#### [Try it]
Keep every word of the listing and drop the images when you write it out.

#### [Data provided]
= = = = =

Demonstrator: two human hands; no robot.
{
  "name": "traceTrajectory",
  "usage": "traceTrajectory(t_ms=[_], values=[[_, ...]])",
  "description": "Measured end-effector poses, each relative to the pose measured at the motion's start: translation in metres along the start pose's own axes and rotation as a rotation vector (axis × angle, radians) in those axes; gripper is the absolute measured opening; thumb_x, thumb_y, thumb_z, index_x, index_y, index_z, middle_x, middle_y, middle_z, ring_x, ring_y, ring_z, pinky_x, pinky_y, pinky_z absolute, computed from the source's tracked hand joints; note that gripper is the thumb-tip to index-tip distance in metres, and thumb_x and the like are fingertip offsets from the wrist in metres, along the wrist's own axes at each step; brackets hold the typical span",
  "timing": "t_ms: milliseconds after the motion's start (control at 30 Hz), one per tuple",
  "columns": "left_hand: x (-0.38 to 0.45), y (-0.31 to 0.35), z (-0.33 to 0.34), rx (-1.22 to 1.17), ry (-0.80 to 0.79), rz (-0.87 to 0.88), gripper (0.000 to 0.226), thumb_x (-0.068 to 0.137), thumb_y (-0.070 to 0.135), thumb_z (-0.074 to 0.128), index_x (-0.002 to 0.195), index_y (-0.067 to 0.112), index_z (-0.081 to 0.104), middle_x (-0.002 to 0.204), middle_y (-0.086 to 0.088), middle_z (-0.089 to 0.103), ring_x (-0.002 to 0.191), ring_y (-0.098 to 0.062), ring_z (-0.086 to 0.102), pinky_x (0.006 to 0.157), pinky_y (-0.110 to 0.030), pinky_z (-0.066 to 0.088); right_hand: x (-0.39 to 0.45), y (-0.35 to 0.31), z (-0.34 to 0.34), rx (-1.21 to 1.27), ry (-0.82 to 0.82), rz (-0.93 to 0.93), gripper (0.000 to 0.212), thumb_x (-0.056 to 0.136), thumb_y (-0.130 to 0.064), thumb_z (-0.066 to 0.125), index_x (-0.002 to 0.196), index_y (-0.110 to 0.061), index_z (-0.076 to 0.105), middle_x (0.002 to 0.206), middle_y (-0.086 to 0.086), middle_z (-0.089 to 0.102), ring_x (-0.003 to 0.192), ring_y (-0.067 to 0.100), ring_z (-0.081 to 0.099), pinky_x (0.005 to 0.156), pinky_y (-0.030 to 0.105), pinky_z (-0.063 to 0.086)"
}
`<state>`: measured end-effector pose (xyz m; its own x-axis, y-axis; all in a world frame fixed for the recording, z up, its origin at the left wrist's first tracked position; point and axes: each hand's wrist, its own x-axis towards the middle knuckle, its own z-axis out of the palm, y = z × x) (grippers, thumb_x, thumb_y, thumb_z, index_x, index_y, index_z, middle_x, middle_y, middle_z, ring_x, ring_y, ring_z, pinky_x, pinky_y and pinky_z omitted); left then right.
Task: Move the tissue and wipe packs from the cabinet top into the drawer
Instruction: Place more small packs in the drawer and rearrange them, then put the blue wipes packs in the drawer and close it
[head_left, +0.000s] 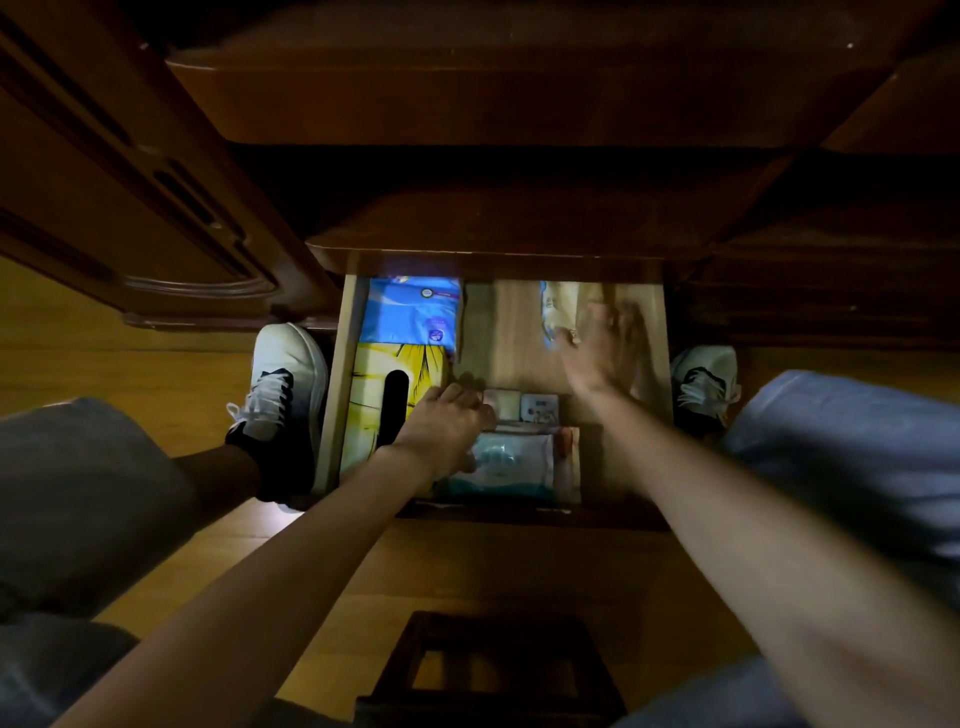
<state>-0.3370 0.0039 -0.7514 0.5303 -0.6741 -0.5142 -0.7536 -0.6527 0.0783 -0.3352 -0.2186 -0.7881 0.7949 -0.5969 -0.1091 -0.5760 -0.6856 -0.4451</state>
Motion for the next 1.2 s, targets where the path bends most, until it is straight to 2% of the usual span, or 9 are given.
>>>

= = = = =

#### [Written solution]
Demonstrator: two human hands; no robot.
{
  "name": "traceTrajectory",
  "usage": "traceTrajectory(t_ms=[_], values=[[_, ...]])",
  "description": "Measured end-effector poses, each relative to the pose measured at the motion's start: translation in metres along the start pose's own axes and rotation as a rotation vector (axis × angle, radians) in those axes; gripper is the absolute measured opening; thumb_x, thumb_y, thumb_z, index_x, index_y, index_z, middle_x, middle_y, middle_z, ring_x, ring_y, ring_z, pinky_x, pinky_y, pinky_z absolute, computed from the source's tracked hand joints; note that gripper is the thumb-tip to index-tip distance in metres, and thumb_x and the like are fingertip offsets from the wrist in metres, along the wrist's own axes at each step; brackets hold the typical span",
  "timing": "t_ms: milliseconds after the motion's start (control at 30 Hz), one per tuple",
  "columns": "left_hand: x (-0.38 to 0.45), y (-0.31 to 0.35), z (-0.33 to 0.34), rx (-1.22 to 1.17), ry (-0.80 to 0.79), rz (-0.87 to 0.88), gripper (0.000 to 0.226), thumb_x (-0.068 to 0.137), thumb_y (-0.070 to 0.135), thumb_z (-0.074 to 0.128), index_x (-0.002 to 0.195), index_y (-0.067 to 0.112), index_z (-0.081 to 0.104), middle_x (-0.002 to 0.204), middle_y (-0.086 to 0.088), middle_z (-0.089 to 0.103), ring_x (-0.002 to 0.191), ring_y (-0.098 to 0.062), ring_z (-0.086 to 0.102), pinky_x (0.006 to 0.157), pinky_y (-0.110 to 0.030), pinky_z (-0.066 to 0.088); right_hand: x (-0.39 to 0.45), y (-0.35 to 0.31), z (-0.34 to 0.34), rx (-1.21 to 1.27), ry (-0.82 to 0.82), rz (-0.93 to 0.93), gripper (0.000 to 0.212), thumb_x (-0.056 to 0.136), thumb_y (-0.130 to 0.064), thumb_z (-0.066 to 0.125), index_x (-0.002 to 0.196), index_y (-0.110 to 0.061), index_z (-0.076 to 0.105), middle_x (0.002 to 0.206), middle_y (-0.086 to 0.086), middle_z (-0.089 to 0.102), ring_x (-0.003 to 0.192), ring_y (-0.067 to 0.100), ring_z (-0.081 to 0.099), pinky_x (0.005 to 0.156), pinky_y (-0.030 to 0.105), pinky_z (-0.063 to 0.086)"
}
`<state>`: measured end-effector pose (xyz m; its own x-axis, y-axis; all in a world frame fixed for the recording, z up, its origin at the left wrist's first tracked position; point and axes: each hand's wrist, its own x-axis towards the middle knuckle, its own z-axis out of the palm, y = z × x) (grippers, thumb_x, thumb_y, thumb_z, index_x, index_y, index_z, middle_x, middle_y, middle_z, ring_x, ring_y, ring_z, pinky_x, pinky_y and pinky_z omitted); left then right.
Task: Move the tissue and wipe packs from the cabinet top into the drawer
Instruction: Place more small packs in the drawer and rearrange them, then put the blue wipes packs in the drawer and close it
[head_left, +0.000s] 
<state>-0.3370 0.0039 -0.7514 0.5303 -0.6741 -0.5142 -0.7536 -0.6527 0.0783 -0.3352 -0.2186 -0.7881 0.7949 -0.5969 -0.1091 -0.5760 -0.6856 -0.4451</state>
Motion for the next 1.2 s, targets where the path bends most, until it is straight to 2% of the usual span, or 9 are given.
>>>

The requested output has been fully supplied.